By Emanuella Grinberg, Court TV

(Court TV) –Almost 16 hours after Martha Freeman’s husband was strangled and beaten to death in the couple’s upscale south Nashville home, she finally reported his death to police.

If her decision to wait was puzzling, so was the explanation she gave police.

Freeman claimed her lover, an illegal Mexican immigrant who was living in her closet, killed her husband.  She said Jeffrey Freeman had discovered him.

But prosecutors dispute Martha Freeman’s version of the events that led to her husband’s April 2005 slaying. They are expected to outline their theory during opening statements in the 41-year-old widow’s upcoming murder trial.

Freeman and 36-year-old Rahael Rocha-Perez, her former lover, each are charged with first-degree murder in the husband’s violent bludgeoning.
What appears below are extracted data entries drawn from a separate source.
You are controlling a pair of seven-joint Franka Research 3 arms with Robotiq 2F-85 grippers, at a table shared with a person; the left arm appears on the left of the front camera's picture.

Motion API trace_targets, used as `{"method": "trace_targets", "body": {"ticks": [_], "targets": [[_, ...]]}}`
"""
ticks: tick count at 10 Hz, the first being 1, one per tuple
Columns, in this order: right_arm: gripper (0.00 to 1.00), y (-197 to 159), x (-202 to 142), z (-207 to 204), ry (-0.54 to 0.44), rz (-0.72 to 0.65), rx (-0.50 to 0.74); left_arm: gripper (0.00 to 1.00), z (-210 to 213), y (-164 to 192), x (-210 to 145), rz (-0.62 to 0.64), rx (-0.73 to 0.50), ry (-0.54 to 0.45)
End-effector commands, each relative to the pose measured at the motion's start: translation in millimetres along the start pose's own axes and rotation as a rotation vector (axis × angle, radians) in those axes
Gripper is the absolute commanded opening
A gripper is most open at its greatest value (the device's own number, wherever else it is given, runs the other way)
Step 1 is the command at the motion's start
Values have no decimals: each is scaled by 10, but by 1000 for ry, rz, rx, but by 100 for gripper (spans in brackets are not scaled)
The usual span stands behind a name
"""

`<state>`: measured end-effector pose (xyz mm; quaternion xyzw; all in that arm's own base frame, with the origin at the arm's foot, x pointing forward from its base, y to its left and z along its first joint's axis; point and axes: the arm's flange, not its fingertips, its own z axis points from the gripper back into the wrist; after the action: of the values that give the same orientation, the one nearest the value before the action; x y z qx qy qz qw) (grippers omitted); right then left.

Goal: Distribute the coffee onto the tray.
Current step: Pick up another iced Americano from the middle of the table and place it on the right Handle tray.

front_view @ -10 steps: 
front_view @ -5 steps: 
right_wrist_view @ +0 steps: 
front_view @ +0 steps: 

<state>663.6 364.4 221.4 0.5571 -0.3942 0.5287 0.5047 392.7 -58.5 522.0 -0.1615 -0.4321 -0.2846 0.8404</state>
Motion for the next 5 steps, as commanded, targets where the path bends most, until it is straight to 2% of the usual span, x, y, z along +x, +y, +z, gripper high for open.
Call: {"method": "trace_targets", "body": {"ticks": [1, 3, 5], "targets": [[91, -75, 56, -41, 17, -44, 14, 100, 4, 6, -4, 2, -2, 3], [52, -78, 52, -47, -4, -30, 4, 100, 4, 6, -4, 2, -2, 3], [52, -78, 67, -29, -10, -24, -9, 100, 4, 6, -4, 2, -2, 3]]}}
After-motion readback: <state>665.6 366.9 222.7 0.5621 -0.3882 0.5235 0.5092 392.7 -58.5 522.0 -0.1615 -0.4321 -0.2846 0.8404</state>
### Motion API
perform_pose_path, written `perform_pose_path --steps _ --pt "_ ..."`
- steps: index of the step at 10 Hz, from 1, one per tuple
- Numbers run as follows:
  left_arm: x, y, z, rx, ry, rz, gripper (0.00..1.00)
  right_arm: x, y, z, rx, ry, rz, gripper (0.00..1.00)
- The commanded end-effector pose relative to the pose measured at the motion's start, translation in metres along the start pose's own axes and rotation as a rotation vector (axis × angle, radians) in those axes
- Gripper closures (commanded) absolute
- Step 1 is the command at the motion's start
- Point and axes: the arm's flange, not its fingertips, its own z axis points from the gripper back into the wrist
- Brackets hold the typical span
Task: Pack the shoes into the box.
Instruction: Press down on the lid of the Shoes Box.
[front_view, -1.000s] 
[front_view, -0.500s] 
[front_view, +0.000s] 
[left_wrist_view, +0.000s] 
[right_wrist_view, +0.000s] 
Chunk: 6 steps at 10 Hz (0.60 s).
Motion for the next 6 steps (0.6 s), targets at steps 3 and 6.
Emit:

If convicted, they face life in prison.

When police responded to the 911 call that Freeman asked a neighbor to make, they found the body of Jeffrey Freeman, 44, lying face-down in the master bathroom.

His head, which had sustained multiple blunt-force trauma injuries, was wrapped in a black plastic garbage bag and the rest of his body in a sleeping bag. A medical examiner’s preliminary examination also detected possible ligature marks around his neck.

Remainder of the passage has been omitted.